Assignment
For the material below, return exactly the lines starting at the line containing "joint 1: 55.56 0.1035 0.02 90" and ending at the line containing "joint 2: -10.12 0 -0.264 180", both ends included, and no others.

Input material

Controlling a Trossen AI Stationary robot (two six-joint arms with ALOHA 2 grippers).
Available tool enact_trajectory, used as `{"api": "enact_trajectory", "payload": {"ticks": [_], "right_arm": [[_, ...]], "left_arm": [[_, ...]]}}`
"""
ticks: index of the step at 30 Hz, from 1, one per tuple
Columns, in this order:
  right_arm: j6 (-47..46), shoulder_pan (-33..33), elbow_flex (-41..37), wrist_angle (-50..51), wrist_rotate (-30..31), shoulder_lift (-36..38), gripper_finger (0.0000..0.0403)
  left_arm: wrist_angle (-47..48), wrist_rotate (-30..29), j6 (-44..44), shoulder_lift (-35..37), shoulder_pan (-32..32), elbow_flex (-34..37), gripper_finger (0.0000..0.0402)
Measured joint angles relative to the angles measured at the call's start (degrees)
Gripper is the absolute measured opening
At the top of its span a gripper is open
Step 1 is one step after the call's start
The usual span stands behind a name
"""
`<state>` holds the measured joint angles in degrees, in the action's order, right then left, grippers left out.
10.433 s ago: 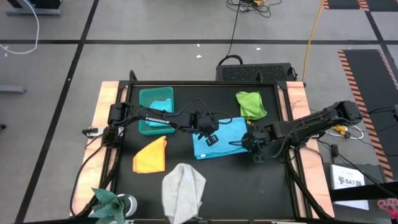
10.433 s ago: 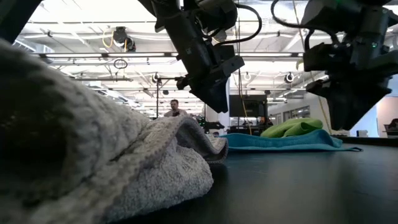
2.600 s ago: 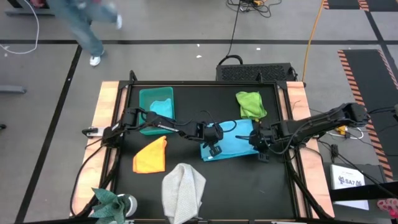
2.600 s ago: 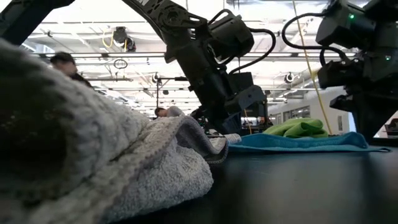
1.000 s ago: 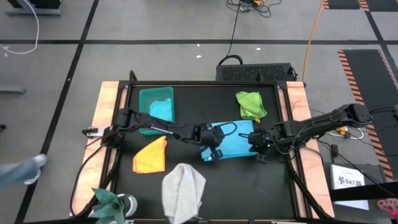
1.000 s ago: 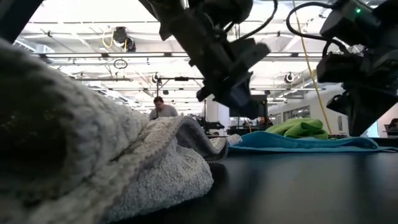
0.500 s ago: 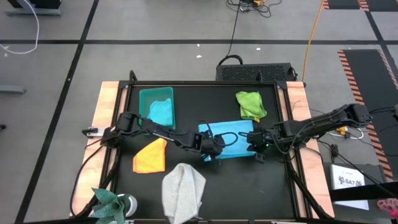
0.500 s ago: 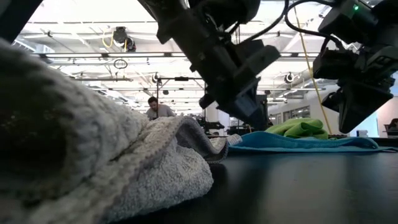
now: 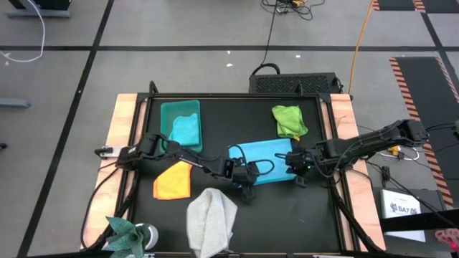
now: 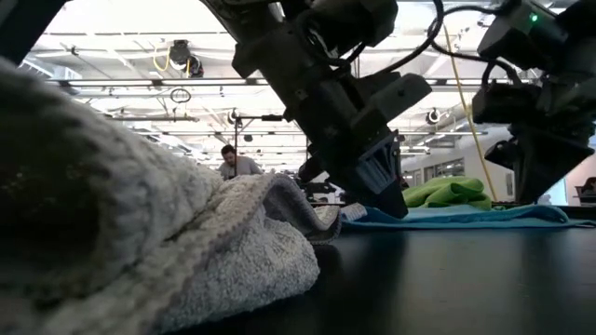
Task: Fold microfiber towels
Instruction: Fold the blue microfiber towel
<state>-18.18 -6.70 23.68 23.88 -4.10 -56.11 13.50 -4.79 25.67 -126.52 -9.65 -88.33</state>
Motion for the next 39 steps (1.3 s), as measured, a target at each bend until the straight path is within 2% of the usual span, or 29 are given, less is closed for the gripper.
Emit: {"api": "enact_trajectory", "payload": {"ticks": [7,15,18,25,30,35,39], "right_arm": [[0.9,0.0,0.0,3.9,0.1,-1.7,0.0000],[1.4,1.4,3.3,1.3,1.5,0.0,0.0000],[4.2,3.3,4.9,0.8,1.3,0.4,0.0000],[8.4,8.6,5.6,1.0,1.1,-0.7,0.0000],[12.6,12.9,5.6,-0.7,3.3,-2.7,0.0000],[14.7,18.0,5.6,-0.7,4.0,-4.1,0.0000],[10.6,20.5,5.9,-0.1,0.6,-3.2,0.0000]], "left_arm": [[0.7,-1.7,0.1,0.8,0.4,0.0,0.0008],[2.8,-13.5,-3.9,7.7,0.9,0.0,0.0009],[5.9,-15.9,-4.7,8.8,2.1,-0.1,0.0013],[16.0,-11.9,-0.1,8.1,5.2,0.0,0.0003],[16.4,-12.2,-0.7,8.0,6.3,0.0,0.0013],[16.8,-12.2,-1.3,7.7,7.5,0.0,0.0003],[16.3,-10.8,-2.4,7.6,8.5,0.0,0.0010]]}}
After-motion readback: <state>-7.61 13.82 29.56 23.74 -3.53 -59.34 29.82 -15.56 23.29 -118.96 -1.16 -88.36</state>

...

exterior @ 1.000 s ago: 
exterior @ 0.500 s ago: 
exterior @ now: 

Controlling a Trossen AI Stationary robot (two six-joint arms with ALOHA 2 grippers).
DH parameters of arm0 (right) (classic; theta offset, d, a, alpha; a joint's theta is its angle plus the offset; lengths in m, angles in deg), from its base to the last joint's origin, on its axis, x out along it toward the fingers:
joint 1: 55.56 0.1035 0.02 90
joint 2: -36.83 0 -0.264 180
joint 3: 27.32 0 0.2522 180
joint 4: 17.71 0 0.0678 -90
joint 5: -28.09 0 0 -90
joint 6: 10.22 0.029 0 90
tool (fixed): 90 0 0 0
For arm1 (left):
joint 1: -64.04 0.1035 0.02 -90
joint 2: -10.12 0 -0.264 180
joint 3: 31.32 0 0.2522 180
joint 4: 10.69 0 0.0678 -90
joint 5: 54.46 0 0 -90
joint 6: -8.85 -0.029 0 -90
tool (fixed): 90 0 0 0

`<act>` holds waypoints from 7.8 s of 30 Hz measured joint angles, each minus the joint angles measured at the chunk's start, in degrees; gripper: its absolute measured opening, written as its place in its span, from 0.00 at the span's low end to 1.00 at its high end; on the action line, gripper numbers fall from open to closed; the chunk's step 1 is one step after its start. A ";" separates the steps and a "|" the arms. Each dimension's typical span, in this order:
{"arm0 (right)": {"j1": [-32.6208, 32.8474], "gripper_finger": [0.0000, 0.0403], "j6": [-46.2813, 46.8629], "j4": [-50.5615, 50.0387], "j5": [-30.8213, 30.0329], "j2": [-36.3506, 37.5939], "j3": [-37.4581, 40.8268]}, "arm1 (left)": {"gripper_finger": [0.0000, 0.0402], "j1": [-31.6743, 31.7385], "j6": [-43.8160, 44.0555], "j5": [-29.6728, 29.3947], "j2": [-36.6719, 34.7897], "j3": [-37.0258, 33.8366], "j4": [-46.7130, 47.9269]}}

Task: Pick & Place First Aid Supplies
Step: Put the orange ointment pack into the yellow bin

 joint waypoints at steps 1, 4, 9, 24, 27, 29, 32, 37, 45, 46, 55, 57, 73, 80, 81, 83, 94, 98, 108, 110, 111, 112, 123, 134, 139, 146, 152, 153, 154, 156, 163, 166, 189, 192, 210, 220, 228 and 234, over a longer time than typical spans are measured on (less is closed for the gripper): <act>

Answer below
joint 1: 55.56 0.1035 0.02 90
joint 2: -36.83 0 -0.264 180
joint 3: 27.32 0 0.2522 180
joint 4: 17.71 0 0.0678 -90
joint 5: -28.09 0 0 -90
joint 6: 10.22 0.029 0 90
tool (fixed): 90 0 0 0
For arm1 (left):
joint 1: -64.04 0.1035 0.02 -90
joint 2: -10.12 0 -0.264 180

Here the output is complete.